Directions:
The line with "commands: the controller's", the line with "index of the", and all lines between them in the material below: return these exactly, and no others.

The data:
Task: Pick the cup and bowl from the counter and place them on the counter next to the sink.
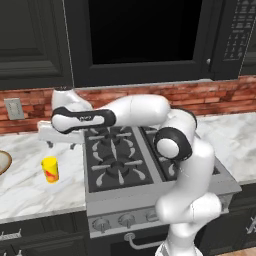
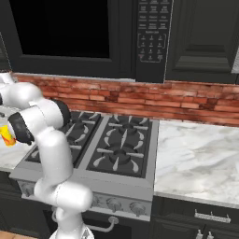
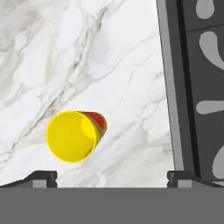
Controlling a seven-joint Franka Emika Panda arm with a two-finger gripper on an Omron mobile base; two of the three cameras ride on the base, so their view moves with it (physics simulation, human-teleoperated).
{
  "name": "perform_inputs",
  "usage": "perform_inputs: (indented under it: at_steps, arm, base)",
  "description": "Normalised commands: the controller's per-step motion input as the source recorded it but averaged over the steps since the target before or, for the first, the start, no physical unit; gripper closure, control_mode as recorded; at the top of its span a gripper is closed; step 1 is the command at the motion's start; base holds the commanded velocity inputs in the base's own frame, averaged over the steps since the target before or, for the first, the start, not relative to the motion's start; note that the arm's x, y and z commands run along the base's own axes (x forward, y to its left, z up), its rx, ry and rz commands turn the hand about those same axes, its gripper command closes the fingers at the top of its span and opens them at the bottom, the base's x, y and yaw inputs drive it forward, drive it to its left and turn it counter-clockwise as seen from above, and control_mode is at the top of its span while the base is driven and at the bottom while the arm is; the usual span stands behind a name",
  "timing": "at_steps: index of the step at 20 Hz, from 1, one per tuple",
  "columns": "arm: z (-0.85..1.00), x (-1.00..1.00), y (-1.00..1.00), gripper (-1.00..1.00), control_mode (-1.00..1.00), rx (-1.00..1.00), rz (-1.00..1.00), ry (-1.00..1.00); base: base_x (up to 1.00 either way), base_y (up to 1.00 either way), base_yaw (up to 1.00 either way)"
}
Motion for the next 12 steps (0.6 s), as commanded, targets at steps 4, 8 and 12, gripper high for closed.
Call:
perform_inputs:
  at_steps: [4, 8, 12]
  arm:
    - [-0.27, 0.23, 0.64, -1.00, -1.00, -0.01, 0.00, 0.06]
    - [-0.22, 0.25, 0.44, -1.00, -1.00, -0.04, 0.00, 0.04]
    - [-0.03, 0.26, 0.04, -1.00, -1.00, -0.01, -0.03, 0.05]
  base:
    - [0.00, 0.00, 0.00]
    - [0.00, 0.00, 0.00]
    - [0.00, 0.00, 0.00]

Exercise output:
  "description": "Normalised commands: the controller's per-step motion input as the source recorded it but averaged over the steps since the target before or, for the first, the start, no physical unit; gripper closure, control_mode as recorded; at the top of its span a gripper is closed; step 1 is the command at the motion's start; base holds the commanded velocity inputs in the base's own frame, averaged over the steps since the target before or, for the first, the start, not relative to the motion's start; note that the arm's x, y and z commands run along the base's own axes (x forward, y to its left, z up), its rx, ry and rz commands turn the hand about those same axes, its gripper command closes the fingers at the top of its span and opens them at the bottom, the base's x, y and yaw inputs drive it forward, drive it to its left and turn it counter-clockwise as seen from above, and control_mode is at the top of its span while the base is driven and at the bottom while the arm is; the usual span stands behind a name",
  "timing": "at_steps: index of the step at 20 Hz, from 1, one per tuple",

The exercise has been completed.